DATA TO EXAMINE:
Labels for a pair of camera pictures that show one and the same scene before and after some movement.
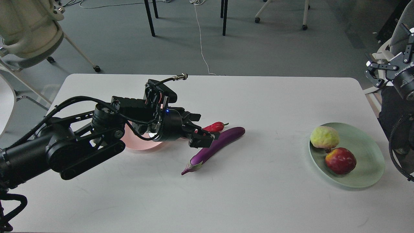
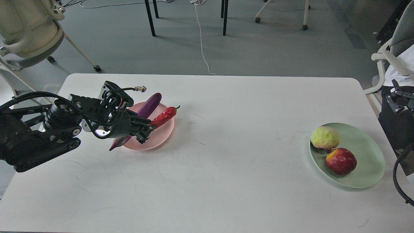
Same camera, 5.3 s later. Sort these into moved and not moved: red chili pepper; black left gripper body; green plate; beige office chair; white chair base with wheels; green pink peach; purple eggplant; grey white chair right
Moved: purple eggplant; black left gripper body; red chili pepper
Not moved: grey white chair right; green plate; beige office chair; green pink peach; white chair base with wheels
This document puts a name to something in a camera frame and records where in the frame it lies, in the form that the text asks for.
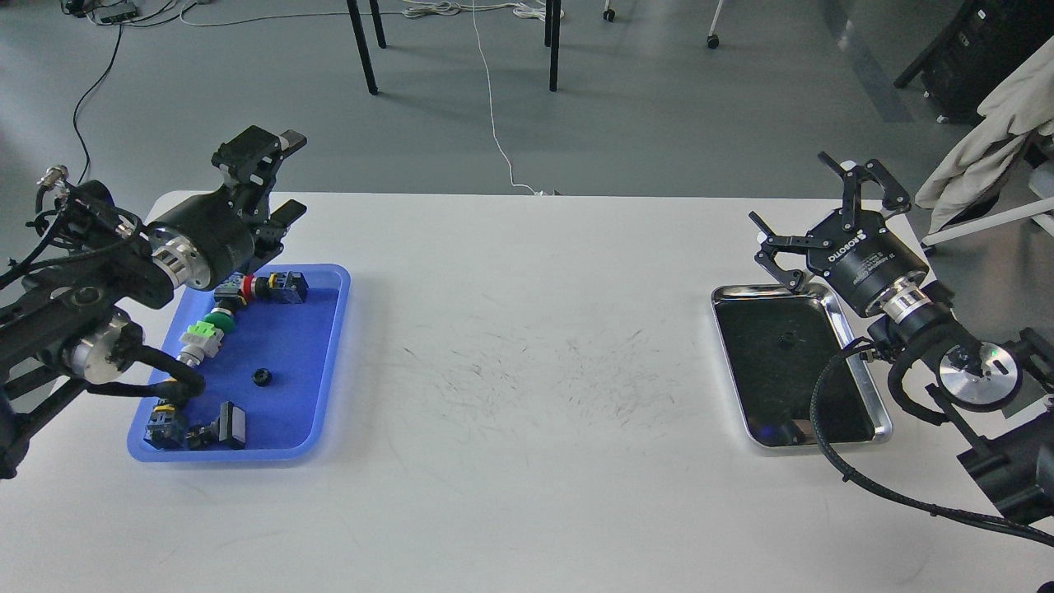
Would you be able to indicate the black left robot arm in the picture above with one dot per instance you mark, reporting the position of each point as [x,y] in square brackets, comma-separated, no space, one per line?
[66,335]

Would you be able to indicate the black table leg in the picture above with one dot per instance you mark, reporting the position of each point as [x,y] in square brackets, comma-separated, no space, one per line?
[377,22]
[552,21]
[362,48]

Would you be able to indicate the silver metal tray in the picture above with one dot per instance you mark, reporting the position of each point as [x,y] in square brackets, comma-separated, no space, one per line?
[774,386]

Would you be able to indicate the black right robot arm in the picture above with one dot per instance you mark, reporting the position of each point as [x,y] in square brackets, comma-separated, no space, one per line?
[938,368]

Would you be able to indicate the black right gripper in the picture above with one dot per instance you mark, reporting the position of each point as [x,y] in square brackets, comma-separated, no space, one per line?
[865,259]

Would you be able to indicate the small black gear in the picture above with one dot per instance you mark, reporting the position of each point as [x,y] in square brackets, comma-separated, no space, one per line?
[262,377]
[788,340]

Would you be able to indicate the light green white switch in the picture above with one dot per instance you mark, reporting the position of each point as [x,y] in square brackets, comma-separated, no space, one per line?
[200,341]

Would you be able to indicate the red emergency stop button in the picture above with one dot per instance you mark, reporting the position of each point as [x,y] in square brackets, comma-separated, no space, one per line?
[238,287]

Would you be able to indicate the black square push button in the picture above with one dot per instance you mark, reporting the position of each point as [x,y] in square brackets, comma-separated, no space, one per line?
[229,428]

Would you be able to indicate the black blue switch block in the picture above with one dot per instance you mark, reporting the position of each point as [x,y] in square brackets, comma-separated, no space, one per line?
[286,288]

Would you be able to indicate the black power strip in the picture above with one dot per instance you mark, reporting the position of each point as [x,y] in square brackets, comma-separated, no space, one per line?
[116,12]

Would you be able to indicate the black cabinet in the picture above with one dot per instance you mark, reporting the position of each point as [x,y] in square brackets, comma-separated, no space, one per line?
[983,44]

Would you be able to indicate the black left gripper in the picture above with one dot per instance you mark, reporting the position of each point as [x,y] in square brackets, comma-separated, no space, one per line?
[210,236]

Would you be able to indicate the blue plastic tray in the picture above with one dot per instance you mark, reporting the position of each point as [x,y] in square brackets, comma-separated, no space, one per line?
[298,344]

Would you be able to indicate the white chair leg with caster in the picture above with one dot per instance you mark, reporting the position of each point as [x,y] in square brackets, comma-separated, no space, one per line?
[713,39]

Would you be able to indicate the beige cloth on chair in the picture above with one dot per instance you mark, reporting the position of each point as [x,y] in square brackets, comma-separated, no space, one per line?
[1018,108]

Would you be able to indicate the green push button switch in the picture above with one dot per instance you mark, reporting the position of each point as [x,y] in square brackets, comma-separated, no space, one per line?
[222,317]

WHAT THE TASK REQUIRES:
Write out the entries above word for word. Do not include the pictures.

EXERCISE RESULT:
Labels for a pair of camera pictures that show one and the same scene before and after some movement.
Same camera, 5.3 s later. Sort these into moved and not moved: red chili pepper; black left gripper body; green plate; beige office chair; white chair base with wheels; green pink peach; purple eggplant; grey white chair right
Moved: purple eggplant; black left gripper body; red chili pepper
Not moved: grey white chair right; green plate; beige office chair; green pink peach; white chair base with wheels
This document puts a name to something in a camera frame and records where in the frame it lies, in the form that the text asks for.
Would you be able to indicate the black left robot arm in the picture above with one dot per instance you mark, reporting the position of each point as [x,y] in square brackets, comma-separated, no space, one per line?
[66,335]

Would you be able to indicate the black table leg in the picture above with one dot per instance you mark, reporting the position of each point as [x,y] in square brackets, comma-separated, no space, one per line?
[377,22]
[552,21]
[362,48]

Would you be able to indicate the silver metal tray in the picture above with one dot per instance you mark, reporting the position of each point as [x,y] in square brackets, comma-separated, no space, one per line?
[774,386]

Would you be able to indicate the black right robot arm in the picture above with one dot per instance you mark, reporting the position of each point as [x,y] in square brackets, comma-separated, no space, one per line?
[938,368]

Would you be able to indicate the black right gripper in the picture above with one dot per instance you mark, reporting the position of each point as [x,y] in square brackets, comma-separated, no space, one per line?
[865,259]

Would you be able to indicate the small black gear in the picture above with one dot per instance you mark, reporting the position of each point as [x,y] in square brackets, comma-separated, no space, one per line?
[262,377]
[788,340]

Would you be able to indicate the light green white switch in the picture above with one dot per instance you mark, reporting the position of each point as [x,y] in square brackets, comma-separated, no space, one per line?
[200,341]

Would you be able to indicate the red emergency stop button in the picture above with one dot per instance you mark, reporting the position of each point as [x,y] in square brackets, comma-separated, no space, one per line?
[238,287]

Would you be able to indicate the black square push button in the picture above with one dot per instance you mark, reporting the position of each point as [x,y] in square brackets, comma-separated, no space, one per line?
[229,428]

Would you be able to indicate the black blue switch block in the picture above with one dot per instance you mark, reporting the position of each point as [x,y] in square brackets, comma-separated, no space, one per line?
[286,288]

Would you be able to indicate the black power strip in the picture above with one dot per instance you mark, reporting the position of each point as [x,y] in square brackets, comma-separated, no space, one per line?
[116,12]

Would you be able to indicate the black cabinet in the picture above with one dot per instance you mark, reporting the position of each point as [x,y] in square brackets, comma-separated, no space, one per line?
[983,44]

Would you be able to indicate the black left gripper in the picture above with one dot per instance you mark, reporting the position of each point as [x,y] in square brackets, comma-separated, no space, one per line?
[210,236]

Would you be able to indicate the blue plastic tray in the picture above with one dot per instance you mark, reporting the position of each point as [x,y] in square brackets, comma-separated, no space, one per line?
[298,344]

Would you be able to indicate the white chair leg with caster in the picture above with one dot per instance you mark, reporting the position of each point as [x,y] in square brackets, comma-separated, no space, one per line?
[713,39]

Would you be able to indicate the beige cloth on chair in the picture above with one dot per instance you mark, reporting the position of each point as [x,y] in square brackets, comma-separated, no space, one per line?
[1018,108]

Would you be able to indicate the green push button switch in the picture above with one dot per instance you mark, reporting the position of each point as [x,y] in square brackets, comma-separated, no space, one per line?
[222,317]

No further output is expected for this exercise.